Radar à diversité : pp lesbienne et Noire, pp lesbienne
TW : sang, scènes de guerre (light)

L’avis de @mangeusedelivres : Ce livre montre une relation forte qui se construit par le médium des lettres (même sous des formes autres que de l’encre et du papier, leurs lettres restent des lettres dans leur configuration et leur utilisation). Elles pourraient communiquer avec des technologies très avancées mais elles ne le font pas car les lettres sont plus vraies et personnelles. Elles se réfèrent même aux codes victoriens d’écriture de lettres, une époque où des relations fortes et durables étaient entretenues par les lettres.
Ça parle d’être seul et connecté à un tout, de vouloir être soi-même en dehors de la communauté tout en ne supportant pas d’être laissé seul
Ça parle de trouver sa propre morale et de tomber dans l’autre personne de façon si complète que rien ne compte d’autre. De se trouver dans l’autre.

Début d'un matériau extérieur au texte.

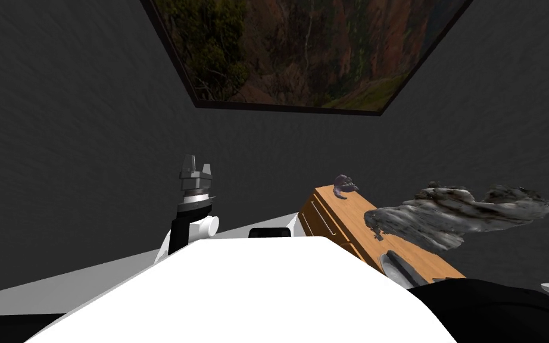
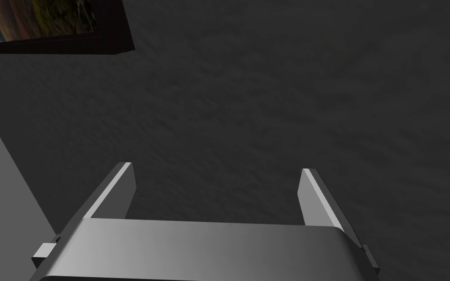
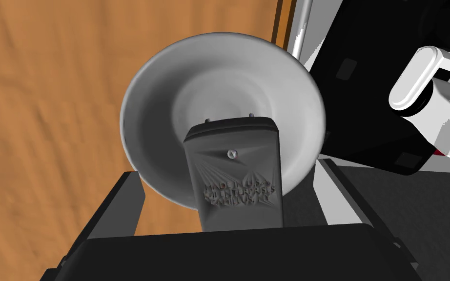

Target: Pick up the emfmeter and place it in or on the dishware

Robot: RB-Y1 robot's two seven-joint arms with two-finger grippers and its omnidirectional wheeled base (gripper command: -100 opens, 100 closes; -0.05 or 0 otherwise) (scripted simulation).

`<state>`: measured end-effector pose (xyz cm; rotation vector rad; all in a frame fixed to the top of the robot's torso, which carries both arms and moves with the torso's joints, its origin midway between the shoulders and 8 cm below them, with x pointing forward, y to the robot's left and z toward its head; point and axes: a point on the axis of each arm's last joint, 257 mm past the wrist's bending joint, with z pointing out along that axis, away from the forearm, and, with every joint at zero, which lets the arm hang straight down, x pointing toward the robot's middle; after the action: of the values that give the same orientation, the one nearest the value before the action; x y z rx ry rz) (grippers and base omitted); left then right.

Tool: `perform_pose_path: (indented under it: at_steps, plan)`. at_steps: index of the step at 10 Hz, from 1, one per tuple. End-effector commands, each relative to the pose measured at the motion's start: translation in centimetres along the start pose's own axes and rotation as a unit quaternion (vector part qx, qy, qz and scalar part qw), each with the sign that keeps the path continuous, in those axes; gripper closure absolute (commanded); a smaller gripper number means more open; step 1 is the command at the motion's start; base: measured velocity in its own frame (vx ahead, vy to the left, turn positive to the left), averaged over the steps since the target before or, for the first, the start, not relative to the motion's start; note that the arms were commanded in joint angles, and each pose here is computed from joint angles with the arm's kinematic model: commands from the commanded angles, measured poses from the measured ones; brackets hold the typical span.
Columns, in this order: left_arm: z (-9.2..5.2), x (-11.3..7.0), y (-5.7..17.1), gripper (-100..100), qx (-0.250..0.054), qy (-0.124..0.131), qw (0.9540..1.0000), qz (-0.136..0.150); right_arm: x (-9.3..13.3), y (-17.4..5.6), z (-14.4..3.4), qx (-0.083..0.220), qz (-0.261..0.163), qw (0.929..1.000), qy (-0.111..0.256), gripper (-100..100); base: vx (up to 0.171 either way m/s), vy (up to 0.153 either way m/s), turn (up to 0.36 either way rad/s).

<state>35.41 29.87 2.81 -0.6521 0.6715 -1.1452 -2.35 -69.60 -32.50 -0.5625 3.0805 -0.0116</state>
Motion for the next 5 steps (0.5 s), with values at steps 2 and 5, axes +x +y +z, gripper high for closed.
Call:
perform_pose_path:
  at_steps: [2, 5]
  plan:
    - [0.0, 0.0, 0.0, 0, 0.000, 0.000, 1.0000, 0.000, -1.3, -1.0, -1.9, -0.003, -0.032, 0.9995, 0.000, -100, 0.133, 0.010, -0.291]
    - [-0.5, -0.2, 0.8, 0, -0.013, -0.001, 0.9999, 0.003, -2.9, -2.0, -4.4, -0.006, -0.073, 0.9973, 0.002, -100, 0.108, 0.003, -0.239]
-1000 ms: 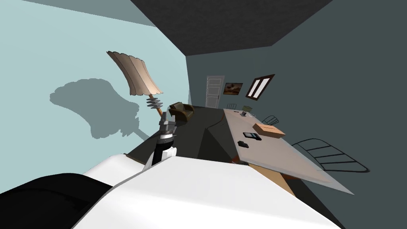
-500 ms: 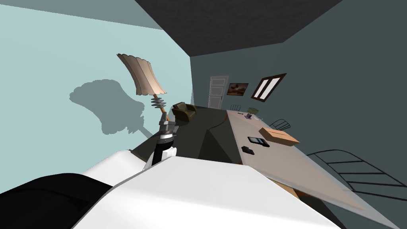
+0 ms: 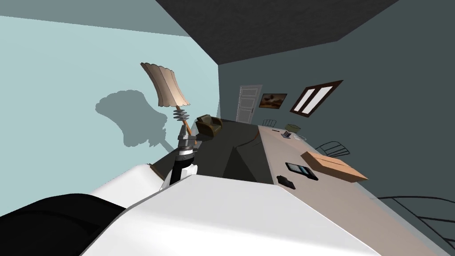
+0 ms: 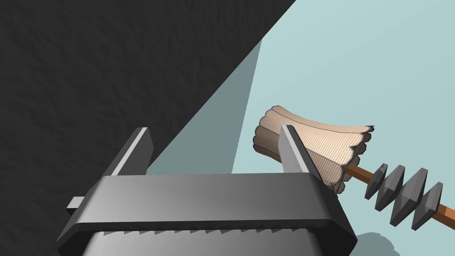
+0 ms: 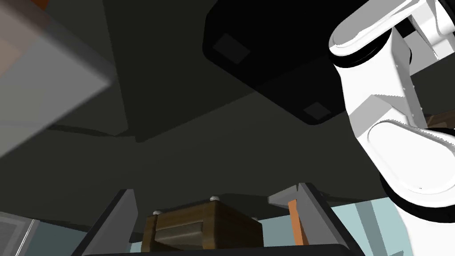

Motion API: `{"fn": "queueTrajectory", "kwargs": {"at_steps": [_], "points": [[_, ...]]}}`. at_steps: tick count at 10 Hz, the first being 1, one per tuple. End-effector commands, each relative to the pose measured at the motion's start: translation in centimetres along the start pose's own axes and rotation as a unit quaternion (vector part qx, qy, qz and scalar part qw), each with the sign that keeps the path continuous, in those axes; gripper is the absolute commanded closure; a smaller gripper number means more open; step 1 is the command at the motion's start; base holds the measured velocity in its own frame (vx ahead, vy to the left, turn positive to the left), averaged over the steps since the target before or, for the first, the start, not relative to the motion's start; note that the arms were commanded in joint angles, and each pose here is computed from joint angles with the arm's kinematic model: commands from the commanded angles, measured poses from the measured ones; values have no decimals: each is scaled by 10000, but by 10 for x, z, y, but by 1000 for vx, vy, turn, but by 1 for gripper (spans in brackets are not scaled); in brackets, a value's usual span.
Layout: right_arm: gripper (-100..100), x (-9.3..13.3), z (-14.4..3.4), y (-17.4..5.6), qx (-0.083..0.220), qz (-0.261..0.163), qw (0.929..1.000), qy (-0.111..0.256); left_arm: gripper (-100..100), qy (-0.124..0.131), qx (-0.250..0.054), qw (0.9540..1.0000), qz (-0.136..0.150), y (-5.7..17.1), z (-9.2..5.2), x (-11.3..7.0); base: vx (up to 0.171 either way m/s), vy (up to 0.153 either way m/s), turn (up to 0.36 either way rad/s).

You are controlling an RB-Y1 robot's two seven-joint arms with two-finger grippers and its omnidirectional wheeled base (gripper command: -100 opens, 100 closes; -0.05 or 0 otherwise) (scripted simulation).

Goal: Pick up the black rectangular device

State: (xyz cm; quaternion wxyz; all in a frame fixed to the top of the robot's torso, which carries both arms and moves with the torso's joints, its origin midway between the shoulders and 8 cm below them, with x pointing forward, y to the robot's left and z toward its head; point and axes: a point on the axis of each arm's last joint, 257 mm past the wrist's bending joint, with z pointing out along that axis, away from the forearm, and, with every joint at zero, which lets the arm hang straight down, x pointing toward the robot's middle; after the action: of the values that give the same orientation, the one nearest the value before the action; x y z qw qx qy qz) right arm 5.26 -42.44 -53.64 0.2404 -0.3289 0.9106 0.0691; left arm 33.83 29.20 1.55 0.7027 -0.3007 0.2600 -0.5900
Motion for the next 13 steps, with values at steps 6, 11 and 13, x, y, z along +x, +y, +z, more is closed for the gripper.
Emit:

J’ai adoré. Déjà l’écriture est poétique, d’une poésie si juste dans mon cœur ! (de personne qui ne lis pas de poésie) Ce que j’aime dans la poésie c’est le jeu avec les mots, les champs grammaticaux. Ici c’est tout à fait ça, on peut pressentir et voir venir les changements dans le cœur des protagonistes en repérant le vocabulaire des plantes (lie au côté du Jardin) et celui des machines (lié au côté de l’Agence). L’amour des deux femmes se lit avec un plaisir profond, leurs railleries, les découvertes que chacune fait sur elle même dans les mots de l’autre. L’histoire est passionnante, leur correspondance se fait à travers plusieurs médiums. On voit d’abord l’une exécuter une mission puis tomber sur une lettre sous une forme étonnante, puis elle rend la pareille à l’autre. On visite les différents mondes, ou plutôt réalités alternatives ainsi que leurs passés et futurs, qui sont tous plus colorés et diversifiés les uns que les autres. J’ai su dès les premiers chapitres que ce livre allait me marquer et je l’ai savouré délicatement pour faire durer le plaisir malgré le peu de pages ! Pour moi c’est vraiment un livre qui a une empreinte particulière et une personnalité dont on se souviens tendrement.